Exercise details → Search the entries below for the word "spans" and copy every line where it appears.

Provided records →
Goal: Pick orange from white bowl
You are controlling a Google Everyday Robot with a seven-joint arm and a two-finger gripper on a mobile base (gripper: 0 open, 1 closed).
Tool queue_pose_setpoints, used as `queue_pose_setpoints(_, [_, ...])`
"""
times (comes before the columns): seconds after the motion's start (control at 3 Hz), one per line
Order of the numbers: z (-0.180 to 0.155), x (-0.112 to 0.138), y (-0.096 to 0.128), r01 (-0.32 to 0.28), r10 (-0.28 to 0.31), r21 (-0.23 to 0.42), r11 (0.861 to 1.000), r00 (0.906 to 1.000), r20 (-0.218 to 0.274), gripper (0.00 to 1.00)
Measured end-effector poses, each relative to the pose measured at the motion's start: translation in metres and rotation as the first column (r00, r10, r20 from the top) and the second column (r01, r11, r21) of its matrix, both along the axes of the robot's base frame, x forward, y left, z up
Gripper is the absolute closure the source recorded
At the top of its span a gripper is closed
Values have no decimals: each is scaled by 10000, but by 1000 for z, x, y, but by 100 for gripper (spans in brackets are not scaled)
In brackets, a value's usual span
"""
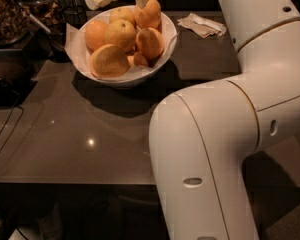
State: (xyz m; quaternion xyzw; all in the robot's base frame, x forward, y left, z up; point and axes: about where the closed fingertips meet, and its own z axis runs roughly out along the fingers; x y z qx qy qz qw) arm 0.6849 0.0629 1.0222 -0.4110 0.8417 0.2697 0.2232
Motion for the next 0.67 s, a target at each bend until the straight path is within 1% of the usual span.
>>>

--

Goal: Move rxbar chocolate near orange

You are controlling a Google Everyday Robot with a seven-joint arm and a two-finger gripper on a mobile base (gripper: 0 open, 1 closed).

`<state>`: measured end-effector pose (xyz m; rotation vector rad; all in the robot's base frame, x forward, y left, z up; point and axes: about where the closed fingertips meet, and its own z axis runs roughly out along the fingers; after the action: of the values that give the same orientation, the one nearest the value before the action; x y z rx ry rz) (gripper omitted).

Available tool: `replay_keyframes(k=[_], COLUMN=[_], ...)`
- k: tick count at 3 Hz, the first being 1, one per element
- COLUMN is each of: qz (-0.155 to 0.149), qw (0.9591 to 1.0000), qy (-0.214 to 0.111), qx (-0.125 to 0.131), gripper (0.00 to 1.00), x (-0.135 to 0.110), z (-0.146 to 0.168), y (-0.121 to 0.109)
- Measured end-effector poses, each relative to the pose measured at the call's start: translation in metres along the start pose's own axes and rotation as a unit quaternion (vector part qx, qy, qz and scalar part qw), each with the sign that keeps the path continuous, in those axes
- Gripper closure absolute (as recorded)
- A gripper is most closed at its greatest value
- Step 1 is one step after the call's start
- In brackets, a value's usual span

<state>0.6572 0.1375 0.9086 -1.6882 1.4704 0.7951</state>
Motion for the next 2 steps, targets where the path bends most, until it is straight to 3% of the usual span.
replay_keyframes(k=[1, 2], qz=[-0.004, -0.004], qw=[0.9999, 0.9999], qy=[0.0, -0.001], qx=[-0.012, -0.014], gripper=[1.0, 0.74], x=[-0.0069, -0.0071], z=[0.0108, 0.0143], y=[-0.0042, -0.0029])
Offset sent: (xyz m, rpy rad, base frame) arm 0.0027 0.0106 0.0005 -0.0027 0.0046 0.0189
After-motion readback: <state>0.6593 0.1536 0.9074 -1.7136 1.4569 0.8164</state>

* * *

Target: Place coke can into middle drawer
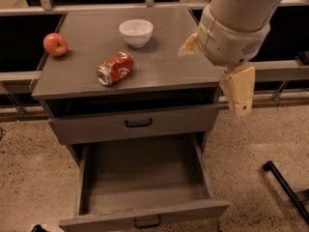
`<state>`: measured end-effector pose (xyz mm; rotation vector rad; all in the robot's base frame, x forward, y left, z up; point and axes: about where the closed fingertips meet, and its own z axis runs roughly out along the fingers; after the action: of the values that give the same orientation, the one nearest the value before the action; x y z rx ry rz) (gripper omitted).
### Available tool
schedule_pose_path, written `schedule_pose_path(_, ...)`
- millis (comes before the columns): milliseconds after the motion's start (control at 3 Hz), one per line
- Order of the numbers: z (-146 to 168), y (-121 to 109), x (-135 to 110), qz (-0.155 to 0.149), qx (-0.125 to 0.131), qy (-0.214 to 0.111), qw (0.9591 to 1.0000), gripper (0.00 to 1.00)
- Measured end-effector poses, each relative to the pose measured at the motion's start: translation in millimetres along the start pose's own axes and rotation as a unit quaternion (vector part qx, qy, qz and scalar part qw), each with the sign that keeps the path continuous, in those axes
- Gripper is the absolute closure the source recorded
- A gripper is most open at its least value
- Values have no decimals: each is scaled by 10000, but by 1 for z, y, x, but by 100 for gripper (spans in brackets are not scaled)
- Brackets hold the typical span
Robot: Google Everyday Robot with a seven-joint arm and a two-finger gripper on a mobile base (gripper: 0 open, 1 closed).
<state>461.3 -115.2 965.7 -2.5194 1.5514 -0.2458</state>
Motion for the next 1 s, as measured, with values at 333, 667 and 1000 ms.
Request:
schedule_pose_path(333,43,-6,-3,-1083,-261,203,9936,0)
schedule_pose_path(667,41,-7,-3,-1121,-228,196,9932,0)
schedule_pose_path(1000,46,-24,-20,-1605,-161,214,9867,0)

Your response →
Values have no decimals: each is scaled by 10000, but by 1000 for z, x, y, but by 100 for gripper (spans in brackets are not scaled)
- Values have no decimals: each is scaled by 10000, but by 1 for z, y, x, but by 100 for gripper (spans in brackets are not scaled)

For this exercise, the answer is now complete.